[[ Data provided, beginning ]]
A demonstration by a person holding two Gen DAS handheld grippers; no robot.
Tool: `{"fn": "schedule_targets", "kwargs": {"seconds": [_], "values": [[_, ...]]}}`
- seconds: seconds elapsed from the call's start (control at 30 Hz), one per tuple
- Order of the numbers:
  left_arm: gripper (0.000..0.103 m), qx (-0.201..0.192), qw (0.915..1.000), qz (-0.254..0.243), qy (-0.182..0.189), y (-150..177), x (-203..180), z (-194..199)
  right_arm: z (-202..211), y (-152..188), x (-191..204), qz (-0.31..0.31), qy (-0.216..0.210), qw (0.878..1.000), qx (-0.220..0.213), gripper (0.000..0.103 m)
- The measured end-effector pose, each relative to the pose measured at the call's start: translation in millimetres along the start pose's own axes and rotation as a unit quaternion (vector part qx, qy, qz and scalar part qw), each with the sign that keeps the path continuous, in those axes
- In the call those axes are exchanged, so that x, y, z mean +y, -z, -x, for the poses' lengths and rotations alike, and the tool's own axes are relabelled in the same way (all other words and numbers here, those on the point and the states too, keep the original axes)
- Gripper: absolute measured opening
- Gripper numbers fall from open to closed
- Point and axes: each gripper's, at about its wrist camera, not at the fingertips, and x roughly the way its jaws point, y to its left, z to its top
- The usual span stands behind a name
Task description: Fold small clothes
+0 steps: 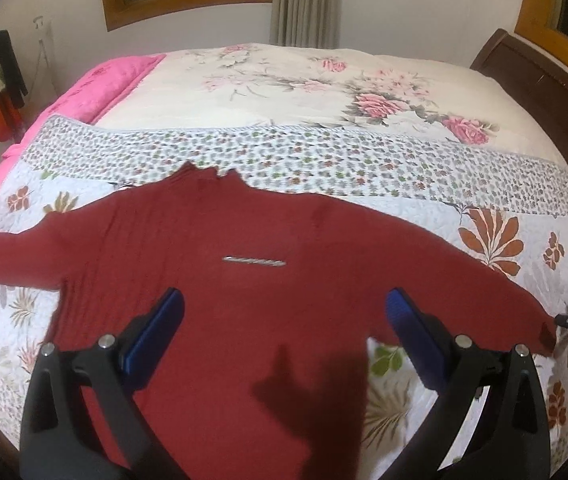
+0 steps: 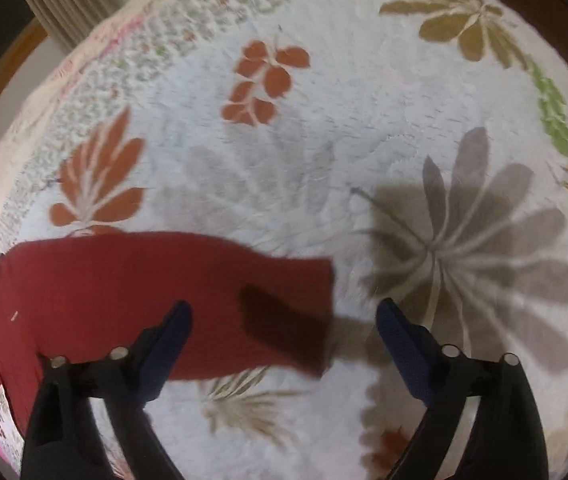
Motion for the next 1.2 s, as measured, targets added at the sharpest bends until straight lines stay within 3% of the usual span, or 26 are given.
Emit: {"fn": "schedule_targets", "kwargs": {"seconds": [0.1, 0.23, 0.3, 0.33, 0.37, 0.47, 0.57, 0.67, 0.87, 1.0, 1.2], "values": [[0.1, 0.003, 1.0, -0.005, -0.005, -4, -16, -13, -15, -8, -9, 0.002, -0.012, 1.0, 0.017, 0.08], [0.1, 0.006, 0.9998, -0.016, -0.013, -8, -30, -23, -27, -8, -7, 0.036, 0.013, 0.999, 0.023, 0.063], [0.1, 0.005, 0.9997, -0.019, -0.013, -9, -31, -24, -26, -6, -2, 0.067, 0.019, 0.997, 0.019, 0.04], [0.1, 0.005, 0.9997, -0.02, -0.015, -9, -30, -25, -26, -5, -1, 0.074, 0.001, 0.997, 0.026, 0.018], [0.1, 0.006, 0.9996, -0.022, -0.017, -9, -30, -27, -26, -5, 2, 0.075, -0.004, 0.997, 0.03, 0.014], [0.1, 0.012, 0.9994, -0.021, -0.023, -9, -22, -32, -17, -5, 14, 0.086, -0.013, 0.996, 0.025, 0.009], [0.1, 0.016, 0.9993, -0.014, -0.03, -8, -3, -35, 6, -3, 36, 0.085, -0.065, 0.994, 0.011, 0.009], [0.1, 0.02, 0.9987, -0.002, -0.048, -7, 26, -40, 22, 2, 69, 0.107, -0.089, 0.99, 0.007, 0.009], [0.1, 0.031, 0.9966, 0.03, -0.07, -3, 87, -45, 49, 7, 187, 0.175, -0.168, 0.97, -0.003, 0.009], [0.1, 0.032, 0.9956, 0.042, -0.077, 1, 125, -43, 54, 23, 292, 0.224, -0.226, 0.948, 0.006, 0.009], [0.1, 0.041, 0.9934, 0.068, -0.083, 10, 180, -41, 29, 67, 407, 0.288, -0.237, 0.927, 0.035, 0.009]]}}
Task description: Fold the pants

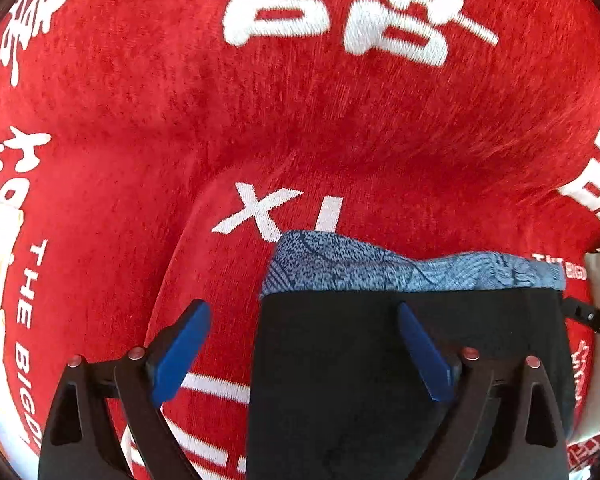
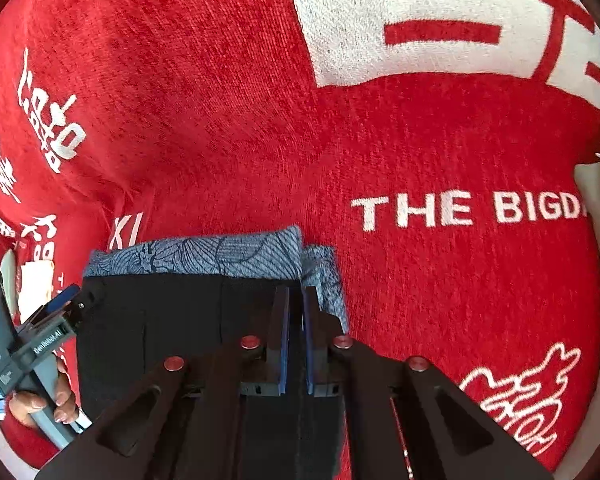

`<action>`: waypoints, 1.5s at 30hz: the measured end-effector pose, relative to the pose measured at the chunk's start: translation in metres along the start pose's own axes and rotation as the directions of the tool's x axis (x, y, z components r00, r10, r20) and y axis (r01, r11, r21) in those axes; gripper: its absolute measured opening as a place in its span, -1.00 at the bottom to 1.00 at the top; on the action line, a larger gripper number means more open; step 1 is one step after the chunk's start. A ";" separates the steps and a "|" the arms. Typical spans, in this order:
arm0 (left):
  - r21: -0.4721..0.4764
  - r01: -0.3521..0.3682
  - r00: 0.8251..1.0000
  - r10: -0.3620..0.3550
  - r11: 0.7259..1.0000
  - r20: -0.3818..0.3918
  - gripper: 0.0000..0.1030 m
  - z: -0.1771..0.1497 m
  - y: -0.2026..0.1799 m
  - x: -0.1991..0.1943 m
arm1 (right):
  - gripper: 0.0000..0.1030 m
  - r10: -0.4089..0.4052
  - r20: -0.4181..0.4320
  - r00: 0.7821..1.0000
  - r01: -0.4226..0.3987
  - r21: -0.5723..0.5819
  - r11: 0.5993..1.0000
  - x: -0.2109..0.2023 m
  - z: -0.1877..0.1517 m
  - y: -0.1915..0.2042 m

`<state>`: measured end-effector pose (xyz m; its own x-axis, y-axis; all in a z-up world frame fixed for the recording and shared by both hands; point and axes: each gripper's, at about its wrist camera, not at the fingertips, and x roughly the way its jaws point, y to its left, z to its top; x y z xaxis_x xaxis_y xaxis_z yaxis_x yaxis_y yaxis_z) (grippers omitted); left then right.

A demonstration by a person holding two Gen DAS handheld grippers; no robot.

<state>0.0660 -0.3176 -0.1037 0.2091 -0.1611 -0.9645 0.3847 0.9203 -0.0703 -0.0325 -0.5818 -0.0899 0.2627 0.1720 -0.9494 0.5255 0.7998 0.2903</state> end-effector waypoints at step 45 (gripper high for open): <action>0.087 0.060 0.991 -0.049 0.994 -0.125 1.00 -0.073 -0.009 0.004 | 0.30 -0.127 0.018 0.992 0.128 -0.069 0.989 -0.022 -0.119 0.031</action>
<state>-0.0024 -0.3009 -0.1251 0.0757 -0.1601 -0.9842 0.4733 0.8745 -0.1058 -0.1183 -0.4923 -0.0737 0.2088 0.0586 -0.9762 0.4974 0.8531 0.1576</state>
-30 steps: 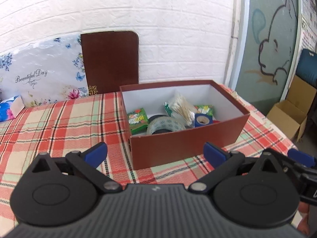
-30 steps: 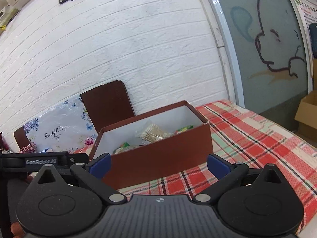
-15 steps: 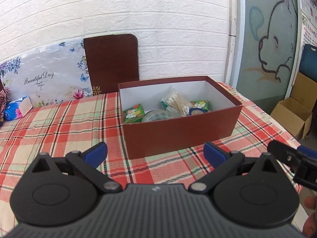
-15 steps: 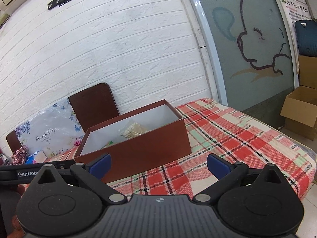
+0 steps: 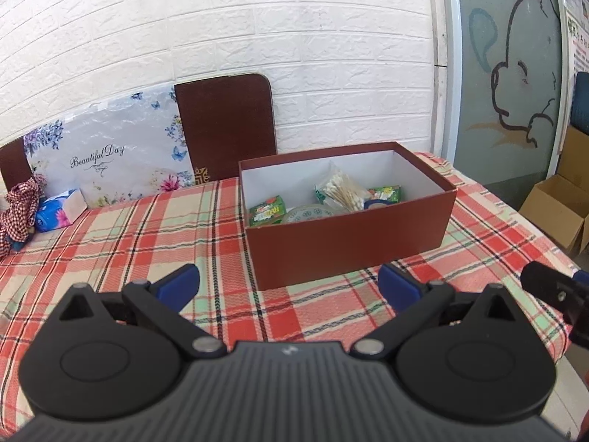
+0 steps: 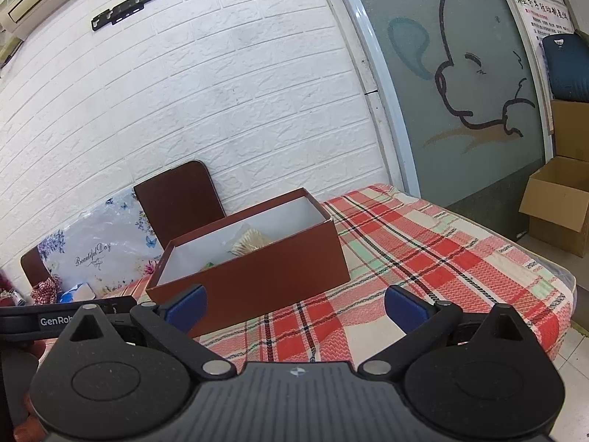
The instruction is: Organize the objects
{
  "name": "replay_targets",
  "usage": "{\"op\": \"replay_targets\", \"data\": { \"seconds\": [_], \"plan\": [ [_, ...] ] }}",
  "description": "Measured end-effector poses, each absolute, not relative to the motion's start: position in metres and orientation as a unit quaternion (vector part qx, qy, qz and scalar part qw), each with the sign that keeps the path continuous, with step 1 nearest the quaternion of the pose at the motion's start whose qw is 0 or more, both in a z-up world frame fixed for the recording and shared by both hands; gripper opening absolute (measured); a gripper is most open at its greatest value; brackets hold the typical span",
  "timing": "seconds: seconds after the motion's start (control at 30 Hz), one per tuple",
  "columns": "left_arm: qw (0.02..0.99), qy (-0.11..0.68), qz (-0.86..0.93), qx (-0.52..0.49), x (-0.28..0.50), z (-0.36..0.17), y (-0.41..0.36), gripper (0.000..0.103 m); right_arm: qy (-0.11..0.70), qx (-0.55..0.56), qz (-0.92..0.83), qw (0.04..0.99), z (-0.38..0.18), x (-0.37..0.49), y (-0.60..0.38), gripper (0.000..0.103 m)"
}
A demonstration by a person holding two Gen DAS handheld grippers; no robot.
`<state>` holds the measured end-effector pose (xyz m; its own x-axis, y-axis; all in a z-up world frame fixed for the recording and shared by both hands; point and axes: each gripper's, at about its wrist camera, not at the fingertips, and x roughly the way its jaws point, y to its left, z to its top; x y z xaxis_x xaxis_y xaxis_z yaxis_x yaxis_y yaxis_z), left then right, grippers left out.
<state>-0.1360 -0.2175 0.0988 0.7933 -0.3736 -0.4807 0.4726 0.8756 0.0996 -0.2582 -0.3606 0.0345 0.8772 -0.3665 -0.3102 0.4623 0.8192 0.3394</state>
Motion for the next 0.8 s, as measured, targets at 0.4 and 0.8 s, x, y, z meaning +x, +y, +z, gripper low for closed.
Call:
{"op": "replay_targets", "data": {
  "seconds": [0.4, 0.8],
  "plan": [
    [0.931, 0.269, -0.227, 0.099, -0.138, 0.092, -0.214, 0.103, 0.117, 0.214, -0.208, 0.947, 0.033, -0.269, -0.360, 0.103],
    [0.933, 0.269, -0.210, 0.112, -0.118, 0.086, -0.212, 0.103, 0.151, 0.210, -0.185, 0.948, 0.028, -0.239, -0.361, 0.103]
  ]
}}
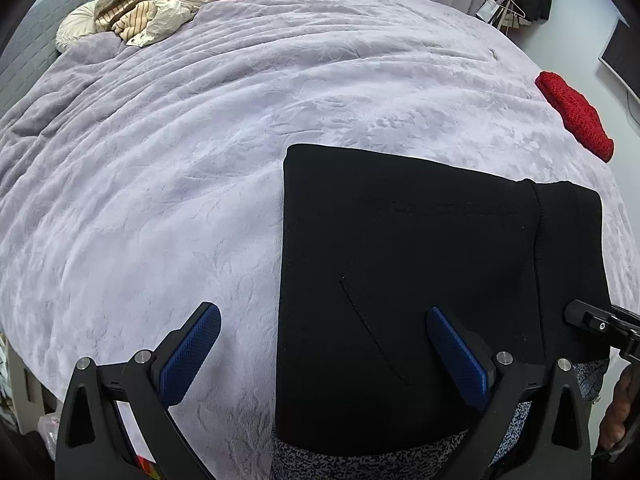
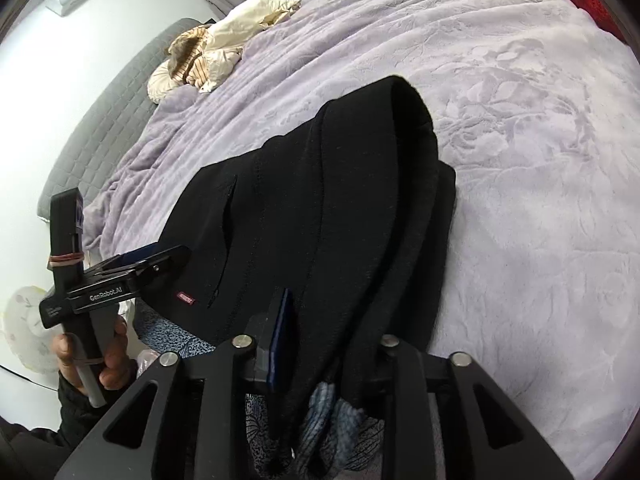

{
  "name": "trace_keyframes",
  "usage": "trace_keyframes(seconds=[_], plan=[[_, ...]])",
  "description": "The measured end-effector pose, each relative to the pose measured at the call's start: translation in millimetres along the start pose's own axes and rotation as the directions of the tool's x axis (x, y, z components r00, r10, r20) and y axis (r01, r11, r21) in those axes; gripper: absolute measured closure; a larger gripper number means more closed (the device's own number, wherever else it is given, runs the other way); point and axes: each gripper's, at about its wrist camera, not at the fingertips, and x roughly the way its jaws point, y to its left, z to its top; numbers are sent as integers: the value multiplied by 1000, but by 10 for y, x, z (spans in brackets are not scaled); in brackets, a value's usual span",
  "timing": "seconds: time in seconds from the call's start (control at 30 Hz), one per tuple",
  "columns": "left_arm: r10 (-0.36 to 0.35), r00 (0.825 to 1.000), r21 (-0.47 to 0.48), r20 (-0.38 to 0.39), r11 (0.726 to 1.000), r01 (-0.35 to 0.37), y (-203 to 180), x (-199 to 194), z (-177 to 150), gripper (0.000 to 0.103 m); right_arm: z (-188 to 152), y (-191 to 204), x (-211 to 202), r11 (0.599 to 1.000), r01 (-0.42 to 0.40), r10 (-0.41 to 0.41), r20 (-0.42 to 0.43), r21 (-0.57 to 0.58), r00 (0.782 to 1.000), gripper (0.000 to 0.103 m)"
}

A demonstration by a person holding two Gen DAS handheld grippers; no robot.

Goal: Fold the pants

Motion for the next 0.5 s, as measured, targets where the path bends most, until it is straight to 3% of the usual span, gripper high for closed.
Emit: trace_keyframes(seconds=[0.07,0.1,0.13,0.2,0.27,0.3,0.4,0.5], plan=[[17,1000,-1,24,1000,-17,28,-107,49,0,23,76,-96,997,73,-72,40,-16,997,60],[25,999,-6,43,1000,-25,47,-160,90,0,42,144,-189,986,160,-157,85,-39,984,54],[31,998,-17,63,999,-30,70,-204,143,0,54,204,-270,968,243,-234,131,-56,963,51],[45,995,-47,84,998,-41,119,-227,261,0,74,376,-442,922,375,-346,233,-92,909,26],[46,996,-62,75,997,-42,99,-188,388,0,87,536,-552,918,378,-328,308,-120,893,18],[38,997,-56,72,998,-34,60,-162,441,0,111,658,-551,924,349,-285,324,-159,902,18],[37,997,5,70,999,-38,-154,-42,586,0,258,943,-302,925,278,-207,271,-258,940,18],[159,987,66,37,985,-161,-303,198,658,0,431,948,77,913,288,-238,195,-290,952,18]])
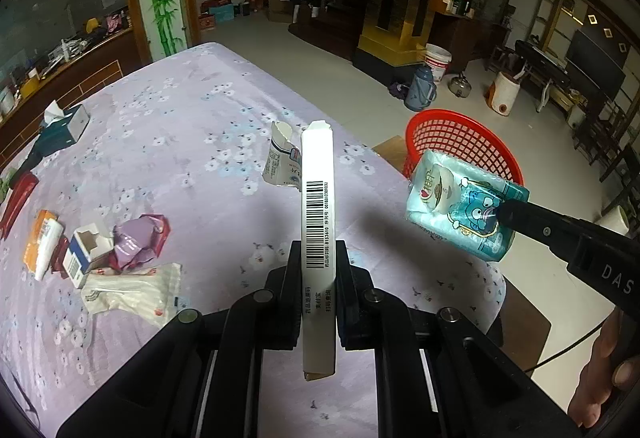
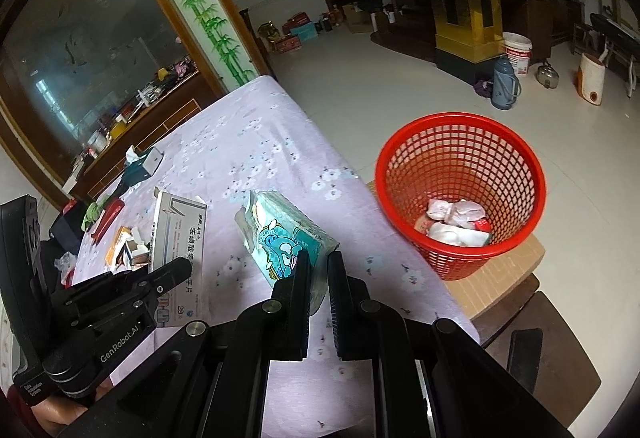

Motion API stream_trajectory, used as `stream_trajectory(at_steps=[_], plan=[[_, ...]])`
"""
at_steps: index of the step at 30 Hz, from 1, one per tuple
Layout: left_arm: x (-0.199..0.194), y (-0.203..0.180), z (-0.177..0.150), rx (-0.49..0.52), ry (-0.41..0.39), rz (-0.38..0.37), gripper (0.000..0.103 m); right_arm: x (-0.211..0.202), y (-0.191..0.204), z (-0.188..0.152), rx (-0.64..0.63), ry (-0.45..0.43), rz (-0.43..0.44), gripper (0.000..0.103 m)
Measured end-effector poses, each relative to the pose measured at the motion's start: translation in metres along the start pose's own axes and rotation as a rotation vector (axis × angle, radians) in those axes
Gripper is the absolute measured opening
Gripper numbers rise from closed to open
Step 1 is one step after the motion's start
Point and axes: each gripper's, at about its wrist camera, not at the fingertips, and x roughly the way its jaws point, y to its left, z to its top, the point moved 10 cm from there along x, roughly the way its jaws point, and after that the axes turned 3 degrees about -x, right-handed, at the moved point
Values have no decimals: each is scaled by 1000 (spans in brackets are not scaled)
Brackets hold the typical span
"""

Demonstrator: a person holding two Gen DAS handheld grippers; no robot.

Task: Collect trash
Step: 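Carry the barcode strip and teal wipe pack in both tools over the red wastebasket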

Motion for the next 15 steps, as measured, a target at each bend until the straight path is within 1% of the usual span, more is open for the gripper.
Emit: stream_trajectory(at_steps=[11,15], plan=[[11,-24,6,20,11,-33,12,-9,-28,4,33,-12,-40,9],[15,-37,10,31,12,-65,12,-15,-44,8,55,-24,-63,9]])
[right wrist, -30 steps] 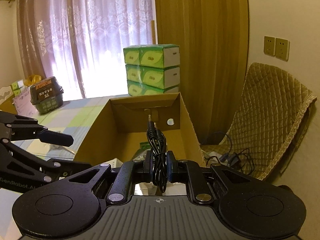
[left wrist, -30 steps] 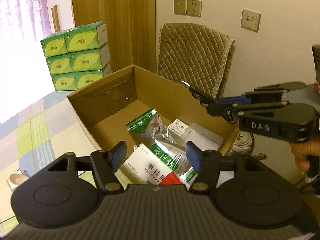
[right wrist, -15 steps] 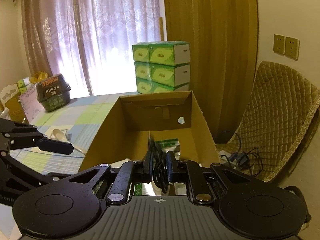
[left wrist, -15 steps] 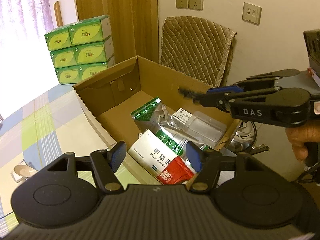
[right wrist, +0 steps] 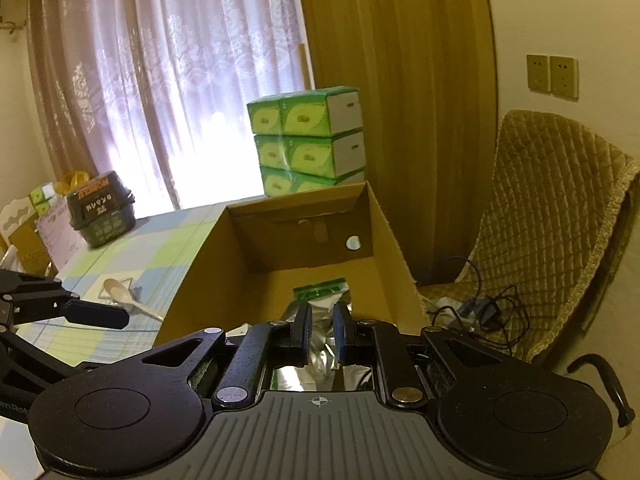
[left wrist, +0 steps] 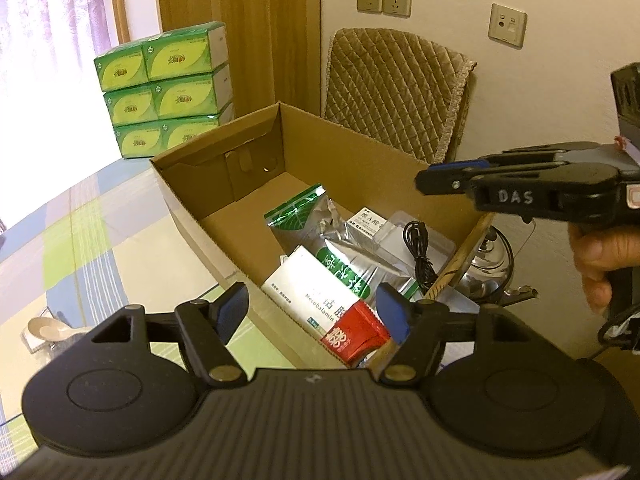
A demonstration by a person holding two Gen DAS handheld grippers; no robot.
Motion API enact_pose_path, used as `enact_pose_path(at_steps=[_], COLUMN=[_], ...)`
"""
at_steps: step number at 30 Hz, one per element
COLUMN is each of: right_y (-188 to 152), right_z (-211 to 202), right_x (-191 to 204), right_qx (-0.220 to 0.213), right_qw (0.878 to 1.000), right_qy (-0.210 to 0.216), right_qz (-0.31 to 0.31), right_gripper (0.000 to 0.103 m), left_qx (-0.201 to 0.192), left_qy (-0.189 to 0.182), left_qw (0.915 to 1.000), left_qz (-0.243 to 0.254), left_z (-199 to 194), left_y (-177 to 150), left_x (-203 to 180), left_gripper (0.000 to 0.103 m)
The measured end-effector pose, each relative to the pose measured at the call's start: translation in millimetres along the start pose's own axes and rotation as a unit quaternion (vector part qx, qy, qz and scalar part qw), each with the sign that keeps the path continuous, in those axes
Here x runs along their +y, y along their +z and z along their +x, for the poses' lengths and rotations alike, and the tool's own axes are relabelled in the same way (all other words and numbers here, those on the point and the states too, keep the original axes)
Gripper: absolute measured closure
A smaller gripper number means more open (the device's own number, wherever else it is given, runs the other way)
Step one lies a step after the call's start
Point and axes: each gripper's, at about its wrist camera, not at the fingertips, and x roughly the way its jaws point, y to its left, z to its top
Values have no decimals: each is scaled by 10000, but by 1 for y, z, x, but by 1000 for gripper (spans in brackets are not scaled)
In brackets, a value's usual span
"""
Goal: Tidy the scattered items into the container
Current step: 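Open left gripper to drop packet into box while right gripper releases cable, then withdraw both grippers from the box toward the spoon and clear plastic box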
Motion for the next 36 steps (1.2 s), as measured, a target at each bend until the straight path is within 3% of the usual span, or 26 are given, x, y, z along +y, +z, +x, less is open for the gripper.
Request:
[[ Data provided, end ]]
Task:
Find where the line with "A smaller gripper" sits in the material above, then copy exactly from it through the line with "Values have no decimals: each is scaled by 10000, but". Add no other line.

Solution to the exercise:
A smaller gripper number means more open (the device's own number, wherever else it is given, runs the other way)
Step one lies a step after the call's start
Point and axes: each gripper's, at about its wrist camera, not at the fingertips, and x roughly the way its jaws point, y to its left, z to its top
Values have no decimals: each is scaled by 10000, but by 1 for y, z, x, but by 1000 for gripper (spans in brackets are not scaled)

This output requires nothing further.